▸ Your assignment
Needed from the data below: every line from the one with "If you could indicate the brown" up to and including the one with "point(501, 366)", repeated exactly and with nothing else.

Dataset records
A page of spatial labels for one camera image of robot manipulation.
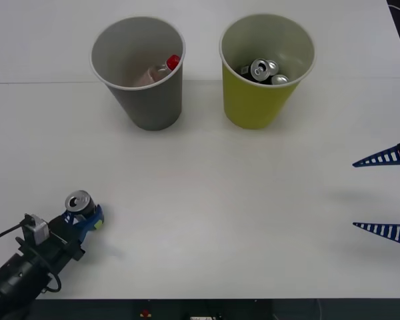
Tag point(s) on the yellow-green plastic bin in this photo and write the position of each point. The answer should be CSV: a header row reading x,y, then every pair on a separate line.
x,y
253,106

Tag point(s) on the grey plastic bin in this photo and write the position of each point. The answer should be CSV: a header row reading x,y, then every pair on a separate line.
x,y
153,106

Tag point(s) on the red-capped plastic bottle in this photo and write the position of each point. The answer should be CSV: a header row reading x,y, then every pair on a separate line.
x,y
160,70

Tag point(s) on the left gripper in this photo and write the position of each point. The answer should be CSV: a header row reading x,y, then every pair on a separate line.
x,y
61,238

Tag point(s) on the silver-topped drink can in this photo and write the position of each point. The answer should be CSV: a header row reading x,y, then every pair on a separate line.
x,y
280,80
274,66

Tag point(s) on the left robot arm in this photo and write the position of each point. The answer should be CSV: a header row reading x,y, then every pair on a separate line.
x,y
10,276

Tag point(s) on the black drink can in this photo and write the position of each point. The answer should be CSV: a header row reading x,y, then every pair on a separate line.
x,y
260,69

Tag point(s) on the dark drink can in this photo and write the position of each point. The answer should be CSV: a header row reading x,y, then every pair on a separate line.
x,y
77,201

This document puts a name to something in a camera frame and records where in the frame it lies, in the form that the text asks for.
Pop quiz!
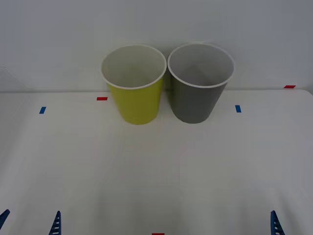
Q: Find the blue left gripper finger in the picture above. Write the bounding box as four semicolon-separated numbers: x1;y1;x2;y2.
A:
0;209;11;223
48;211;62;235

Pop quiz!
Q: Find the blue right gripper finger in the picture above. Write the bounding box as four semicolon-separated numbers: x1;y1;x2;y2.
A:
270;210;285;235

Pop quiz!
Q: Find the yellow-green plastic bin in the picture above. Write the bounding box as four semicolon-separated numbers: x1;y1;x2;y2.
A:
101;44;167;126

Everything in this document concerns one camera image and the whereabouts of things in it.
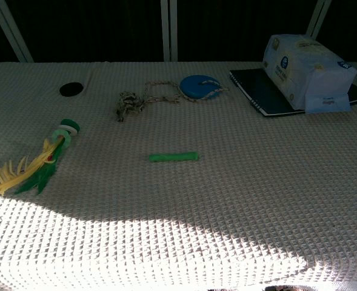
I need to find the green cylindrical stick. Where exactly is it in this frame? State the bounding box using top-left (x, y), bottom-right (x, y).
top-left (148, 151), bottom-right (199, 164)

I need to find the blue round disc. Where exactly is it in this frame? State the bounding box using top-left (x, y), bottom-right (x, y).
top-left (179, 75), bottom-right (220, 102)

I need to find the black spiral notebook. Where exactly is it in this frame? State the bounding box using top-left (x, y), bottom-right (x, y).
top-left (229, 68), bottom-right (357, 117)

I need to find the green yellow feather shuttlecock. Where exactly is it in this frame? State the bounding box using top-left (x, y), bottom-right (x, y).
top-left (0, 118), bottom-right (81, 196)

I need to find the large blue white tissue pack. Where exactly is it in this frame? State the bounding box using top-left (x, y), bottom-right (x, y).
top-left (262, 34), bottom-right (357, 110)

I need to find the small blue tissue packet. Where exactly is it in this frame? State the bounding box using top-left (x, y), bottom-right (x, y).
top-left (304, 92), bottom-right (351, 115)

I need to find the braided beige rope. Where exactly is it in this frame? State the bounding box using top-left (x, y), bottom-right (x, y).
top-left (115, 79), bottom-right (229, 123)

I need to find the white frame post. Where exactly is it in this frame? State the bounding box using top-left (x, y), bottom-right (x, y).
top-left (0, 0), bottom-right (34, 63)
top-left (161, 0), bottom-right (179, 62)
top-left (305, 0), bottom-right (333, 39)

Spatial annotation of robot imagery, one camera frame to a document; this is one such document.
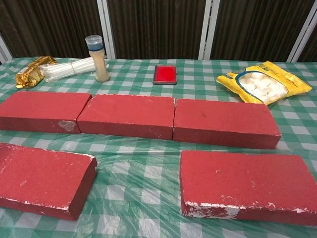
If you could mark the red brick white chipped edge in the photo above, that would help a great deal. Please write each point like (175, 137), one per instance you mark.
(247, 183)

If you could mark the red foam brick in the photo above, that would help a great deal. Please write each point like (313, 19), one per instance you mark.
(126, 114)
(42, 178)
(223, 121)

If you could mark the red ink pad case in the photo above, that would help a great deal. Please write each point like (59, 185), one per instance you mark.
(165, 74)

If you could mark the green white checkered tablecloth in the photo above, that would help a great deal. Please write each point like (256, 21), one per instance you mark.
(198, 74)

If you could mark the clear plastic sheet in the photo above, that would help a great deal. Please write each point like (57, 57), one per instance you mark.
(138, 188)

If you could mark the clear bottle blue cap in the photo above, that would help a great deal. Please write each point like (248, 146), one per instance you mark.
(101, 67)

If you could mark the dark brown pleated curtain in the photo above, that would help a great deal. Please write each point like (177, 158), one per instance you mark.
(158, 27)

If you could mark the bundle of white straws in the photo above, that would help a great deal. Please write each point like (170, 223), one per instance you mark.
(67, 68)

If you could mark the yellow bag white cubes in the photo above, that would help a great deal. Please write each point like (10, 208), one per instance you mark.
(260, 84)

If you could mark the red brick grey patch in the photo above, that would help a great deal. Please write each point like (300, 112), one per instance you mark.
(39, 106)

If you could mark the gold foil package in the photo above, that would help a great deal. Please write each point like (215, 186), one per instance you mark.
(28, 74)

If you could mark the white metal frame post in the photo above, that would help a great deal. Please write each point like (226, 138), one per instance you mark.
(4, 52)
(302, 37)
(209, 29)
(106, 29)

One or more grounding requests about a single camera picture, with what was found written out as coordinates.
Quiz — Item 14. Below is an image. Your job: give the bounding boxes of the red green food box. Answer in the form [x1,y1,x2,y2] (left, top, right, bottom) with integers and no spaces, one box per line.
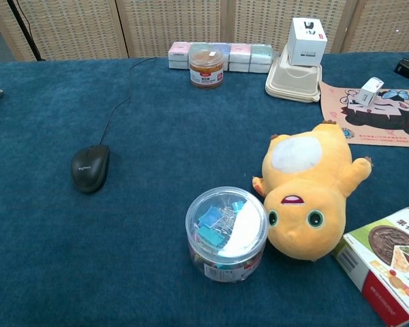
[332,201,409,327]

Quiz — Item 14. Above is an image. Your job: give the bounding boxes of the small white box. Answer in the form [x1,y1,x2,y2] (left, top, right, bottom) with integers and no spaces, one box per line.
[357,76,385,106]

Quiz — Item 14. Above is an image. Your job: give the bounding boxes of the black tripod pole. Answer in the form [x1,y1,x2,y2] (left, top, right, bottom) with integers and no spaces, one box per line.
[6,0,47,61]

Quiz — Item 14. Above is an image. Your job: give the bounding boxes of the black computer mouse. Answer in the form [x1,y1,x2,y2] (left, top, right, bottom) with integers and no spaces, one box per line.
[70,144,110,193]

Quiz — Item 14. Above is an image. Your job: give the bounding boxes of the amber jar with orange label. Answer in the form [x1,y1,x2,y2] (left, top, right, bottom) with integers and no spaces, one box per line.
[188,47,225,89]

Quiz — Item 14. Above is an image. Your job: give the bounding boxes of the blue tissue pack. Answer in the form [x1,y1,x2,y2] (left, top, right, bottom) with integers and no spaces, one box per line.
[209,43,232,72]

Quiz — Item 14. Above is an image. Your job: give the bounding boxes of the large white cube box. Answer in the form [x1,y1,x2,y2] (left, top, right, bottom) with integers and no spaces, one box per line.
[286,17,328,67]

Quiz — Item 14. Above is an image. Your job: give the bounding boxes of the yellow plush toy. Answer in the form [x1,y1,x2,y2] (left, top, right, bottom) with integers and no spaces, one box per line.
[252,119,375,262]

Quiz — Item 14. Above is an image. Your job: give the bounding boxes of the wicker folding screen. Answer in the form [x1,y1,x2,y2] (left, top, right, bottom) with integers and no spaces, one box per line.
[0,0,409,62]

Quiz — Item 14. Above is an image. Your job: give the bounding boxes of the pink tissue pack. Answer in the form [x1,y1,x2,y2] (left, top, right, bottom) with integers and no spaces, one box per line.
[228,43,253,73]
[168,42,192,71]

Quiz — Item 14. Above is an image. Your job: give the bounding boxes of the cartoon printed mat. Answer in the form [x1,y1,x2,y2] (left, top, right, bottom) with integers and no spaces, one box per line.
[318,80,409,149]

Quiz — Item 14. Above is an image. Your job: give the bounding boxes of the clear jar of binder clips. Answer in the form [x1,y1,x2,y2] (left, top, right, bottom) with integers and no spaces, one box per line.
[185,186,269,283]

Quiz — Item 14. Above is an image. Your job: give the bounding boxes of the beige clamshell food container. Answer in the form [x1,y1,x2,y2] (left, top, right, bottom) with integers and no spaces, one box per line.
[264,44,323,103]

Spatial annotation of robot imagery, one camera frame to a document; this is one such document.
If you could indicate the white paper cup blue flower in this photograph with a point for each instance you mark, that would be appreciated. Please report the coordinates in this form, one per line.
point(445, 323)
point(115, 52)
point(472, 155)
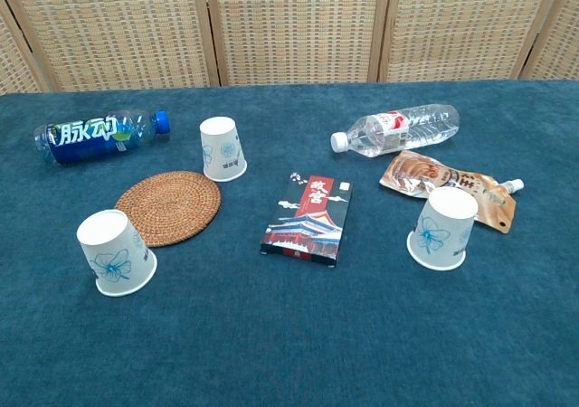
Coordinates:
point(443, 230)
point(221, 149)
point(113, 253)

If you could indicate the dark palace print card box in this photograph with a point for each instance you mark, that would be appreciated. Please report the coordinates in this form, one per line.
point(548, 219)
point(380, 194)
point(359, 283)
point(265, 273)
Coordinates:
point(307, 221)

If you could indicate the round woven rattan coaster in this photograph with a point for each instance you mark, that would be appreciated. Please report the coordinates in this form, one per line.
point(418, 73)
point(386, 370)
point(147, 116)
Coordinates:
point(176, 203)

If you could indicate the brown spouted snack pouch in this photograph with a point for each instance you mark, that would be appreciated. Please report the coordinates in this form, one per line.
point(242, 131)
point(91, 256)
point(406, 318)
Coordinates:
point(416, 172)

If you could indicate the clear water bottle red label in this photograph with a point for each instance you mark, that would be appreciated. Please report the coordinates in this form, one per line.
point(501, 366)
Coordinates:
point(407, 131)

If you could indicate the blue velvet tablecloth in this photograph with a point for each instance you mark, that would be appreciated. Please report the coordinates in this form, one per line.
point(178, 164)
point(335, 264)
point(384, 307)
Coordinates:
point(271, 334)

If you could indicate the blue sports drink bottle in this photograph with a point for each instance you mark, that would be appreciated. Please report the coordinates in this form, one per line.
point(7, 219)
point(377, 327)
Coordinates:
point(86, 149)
--
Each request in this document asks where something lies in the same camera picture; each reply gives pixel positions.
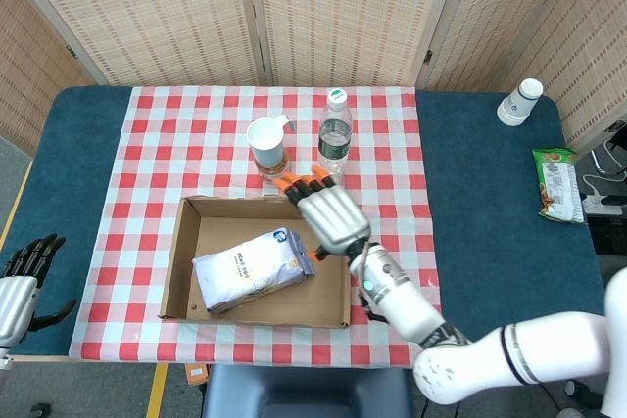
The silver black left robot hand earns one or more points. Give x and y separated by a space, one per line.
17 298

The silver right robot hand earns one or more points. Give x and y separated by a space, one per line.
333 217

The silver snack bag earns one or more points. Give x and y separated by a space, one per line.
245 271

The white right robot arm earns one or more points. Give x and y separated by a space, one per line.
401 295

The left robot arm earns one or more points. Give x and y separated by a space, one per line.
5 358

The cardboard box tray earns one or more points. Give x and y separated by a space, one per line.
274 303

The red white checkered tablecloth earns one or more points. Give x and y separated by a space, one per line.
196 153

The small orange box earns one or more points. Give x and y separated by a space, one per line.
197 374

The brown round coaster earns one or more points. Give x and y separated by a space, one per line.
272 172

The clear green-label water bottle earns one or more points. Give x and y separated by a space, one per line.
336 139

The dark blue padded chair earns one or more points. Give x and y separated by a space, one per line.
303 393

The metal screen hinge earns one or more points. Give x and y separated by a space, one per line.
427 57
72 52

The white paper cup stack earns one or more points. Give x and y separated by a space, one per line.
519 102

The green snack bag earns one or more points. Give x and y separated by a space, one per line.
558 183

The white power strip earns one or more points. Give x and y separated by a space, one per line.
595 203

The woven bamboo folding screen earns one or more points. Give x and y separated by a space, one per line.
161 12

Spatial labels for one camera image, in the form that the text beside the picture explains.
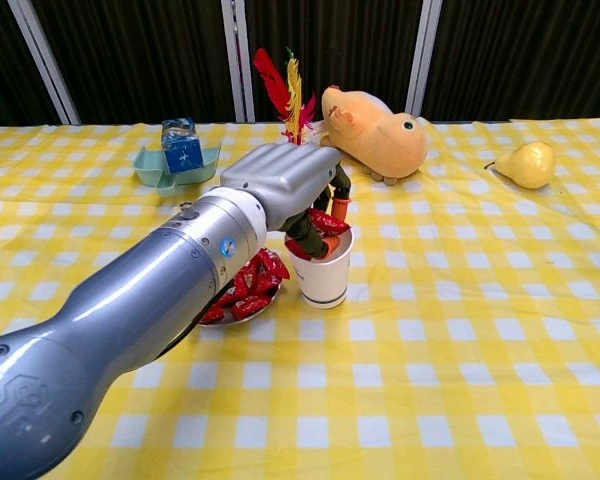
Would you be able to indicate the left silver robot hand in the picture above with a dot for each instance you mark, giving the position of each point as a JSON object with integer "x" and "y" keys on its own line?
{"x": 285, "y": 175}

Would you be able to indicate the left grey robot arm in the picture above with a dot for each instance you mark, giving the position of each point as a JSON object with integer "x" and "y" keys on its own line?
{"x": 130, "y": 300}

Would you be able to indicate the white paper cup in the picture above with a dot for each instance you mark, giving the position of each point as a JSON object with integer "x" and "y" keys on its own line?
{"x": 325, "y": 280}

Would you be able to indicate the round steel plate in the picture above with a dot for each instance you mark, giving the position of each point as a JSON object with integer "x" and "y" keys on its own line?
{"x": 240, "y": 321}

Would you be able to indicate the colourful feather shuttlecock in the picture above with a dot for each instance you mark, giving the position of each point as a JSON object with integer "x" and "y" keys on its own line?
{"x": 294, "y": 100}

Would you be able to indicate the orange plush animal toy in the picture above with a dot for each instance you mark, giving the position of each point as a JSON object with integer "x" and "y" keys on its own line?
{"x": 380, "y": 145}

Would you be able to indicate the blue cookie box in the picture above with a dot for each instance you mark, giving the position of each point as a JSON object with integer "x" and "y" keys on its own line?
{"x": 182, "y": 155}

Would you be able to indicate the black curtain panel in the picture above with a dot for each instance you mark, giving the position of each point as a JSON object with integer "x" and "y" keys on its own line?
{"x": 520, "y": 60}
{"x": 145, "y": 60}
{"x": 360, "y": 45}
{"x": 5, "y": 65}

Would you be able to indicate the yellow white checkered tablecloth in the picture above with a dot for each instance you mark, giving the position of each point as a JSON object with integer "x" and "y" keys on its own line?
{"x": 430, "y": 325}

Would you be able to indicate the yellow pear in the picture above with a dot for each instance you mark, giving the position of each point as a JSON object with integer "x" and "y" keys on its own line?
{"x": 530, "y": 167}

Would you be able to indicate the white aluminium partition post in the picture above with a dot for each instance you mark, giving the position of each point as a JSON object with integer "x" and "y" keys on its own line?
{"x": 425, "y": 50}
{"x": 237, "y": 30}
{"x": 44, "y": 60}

▸ Written answer
If you could indicate the brown spouted snack pouch in this photograph with a point for each instance you mark, that would be appreciated. Please report the coordinates in this form, one per line.
point(242, 131)
point(91, 256)
point(406, 318)
Coordinates:
point(416, 172)

If you could indicate the clear water bottle red label in this photograph with a point for each instance you mark, that would be appreciated. Please report the coordinates in this form, one per line.
point(501, 366)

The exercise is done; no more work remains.